田耕纪:天道监护人

“毕竟,宋家不受宠也无一技傍身的庶子,哪里比得上孙家必定会继承家业的独子呢。”

逆光而来的身影再美,在连家人眼里那也是魔头煞星转世,一旦上门来,不是灾便是祸。而在连蔓儿那儿,这就是从天而降的救星。

“妹妹!”/“小姨!”/“亲家妹子~”/“大侄女……”一时间连家人七嘴八舌的,能动弹的都站起来主动打了招呼,连最懒散的老二媳妇何氏都不敢屁股黏在椅子上了,可以说是某些人或者某人一家都积威深重了。

最后还是连方喝住了叽叽喳喳的家里人,挤出一个干巴巴的、故作和蔼的笑:“大侄女,今日怎么有空来十三里营子?张老哥和几个大侄子一切都好吧?”

还未等云焕回答,心如油煎的古氏按捺不住:“你你你你刚刚说庶子?”

“住口!长辈说话哪里有你插嘴的份儿!”连守仁骂了一声妻子,但有没有指桑骂槐说谁就不好讲了。

云焕不在意地一笑,把手里提着的野鸡往地下一扔,猎物落地溅起一地灰尘,众人又因为她这一举动抖了抖,云焕才不紧不慢道:

“近日我家山上所得不错,便下山去找相熟的大户售卖了野物换些银钱。走过了咱们镇上还有隔壁的清丰县,听了不少闲篇,倒是和连叔您家都沾些边。恰巧我伯父伯母还有堂哥堂嫂他们挂念阿姊,我便来走这一趟。”

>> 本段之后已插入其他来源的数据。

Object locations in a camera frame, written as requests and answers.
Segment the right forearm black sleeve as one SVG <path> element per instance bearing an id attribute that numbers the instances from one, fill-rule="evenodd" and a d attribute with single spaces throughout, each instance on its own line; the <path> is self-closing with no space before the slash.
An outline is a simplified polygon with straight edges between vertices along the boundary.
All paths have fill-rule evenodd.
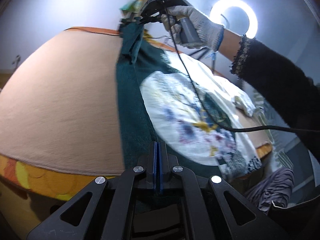
<path id="1" fill-rule="evenodd" d="M 231 73 L 249 83 L 319 158 L 319 87 L 286 57 L 256 39 L 222 29 L 219 52 L 232 61 Z"/>

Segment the right hand grey glove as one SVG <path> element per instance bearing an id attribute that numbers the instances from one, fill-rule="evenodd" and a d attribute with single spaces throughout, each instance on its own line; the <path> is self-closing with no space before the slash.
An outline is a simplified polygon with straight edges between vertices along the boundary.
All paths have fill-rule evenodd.
<path id="1" fill-rule="evenodd" d="M 205 14 L 198 11 L 194 7 L 189 6 L 175 6 L 167 9 L 170 21 L 168 21 L 167 15 L 161 15 L 161 21 L 164 24 L 166 31 L 174 38 L 176 44 L 182 45 L 189 49 L 200 49 L 203 47 L 210 48 L 213 52 L 217 52 L 222 41 L 224 26 L 212 22 Z M 201 40 L 201 44 L 197 46 L 188 46 L 181 41 L 180 33 L 182 27 L 175 23 L 174 16 L 184 16 L 188 18 L 194 26 L 198 37 Z"/>

连守仁、古氏还有连花儿三人被云焕似笑非笑的一眼看得汗毛直竖,唯恐500两活人殉葬的事漏了馅,又思量着庶子一事,身上都起了汗,其中连守仁最夸张,腋窝和后背都湿透了。

连蔓儿很上道地哭诉:“呜呜呜小姨你可算来了,不然大伯他就要逼嫁卖了我了呜呜呜……”

“好你个连蔓儿,大哥好心给你介绍婚事,你不领情就算了,竟然搬弄是非。大哥是你能说的吗?那是我们连家的根,你今日这么编排大哥,往后大哥当了举人做了官,你们三房一分好处别想沾!”小姑连秀儿不愧是十三里营子公认的无脑,当事人连守仁还没如何,她就先开炮了,只是其中一半是为了维护大哥,另一半则是她对于连蔓儿和云焕的不满。

连守仁倒是会顺杆爬,流了那么多汗竟然还挤得出眼泪:“唉小妹不必为我辩白,清者自清。可叹我时运不济屡试不第,只是,莫欺少年穷啊……”

“独女都到了许婚的年龄了,还莫欺少年穷呢?应该是莫欺中年穷吧?丢不丢人……”连蔓儿嘀嘀咕咕,和连守仁学的,嗓音虽低,但周围所有人都能听见。

云焕阴阳怪气接了句:“无妨。姜子牙72岁才被求贤若渴的文王拜为太师,这世间大器晚成者也有不少的。连家大哥往后就算说‘莫欺老年穷’,也不会有人因此笑话你的。”

连蔓儿没忍住扑哧笑出了声。

“——你!”连家老夫妻连带着连大一家三口都炸了,连守仁更是面红耳赤。

云焕接着扔雷:“科举做官棋差一着不丢人,但耕读传家的清白本分人家,把好好的独生女儿嫁给商户小娘养的,还欢天喜地四处炫耀说是许配的嫡出公子,那就滑天下之大稽了。如此行径,既是识人不明糊涂至极,又是拜金谄媚唯利是图。连大哥往后就算中了举,在鹿鸣宴上焉能有脸和同科攀谈?”

“你胡说!海龙明明和我讲他是宋家的嫡幼子!”连花儿赤红着眼睛,仿佛要吃人。

“宋家大公子宋海鲲今年三十有五,宋家子嗣祖传的来得晚,他母亲怀大公子的时候已经年岁不轻,为此宋老爷还喜得在门口散了三天的馒头。你的那位宋四年方几岁?他都够当宋家主母的孙子还富裕了,再是老蚌生珠,也不至于此吧。——他是宋老爷买来的歌姬生的。”云焕顿了顿,继续道,“我口说无凭,是嫡是庶宋家连个下人都清楚。前两日宋主母身子不爽心情不佳,还让磕头请安的宋四在厅房跪了半个时辰,你们尽管打听便是。”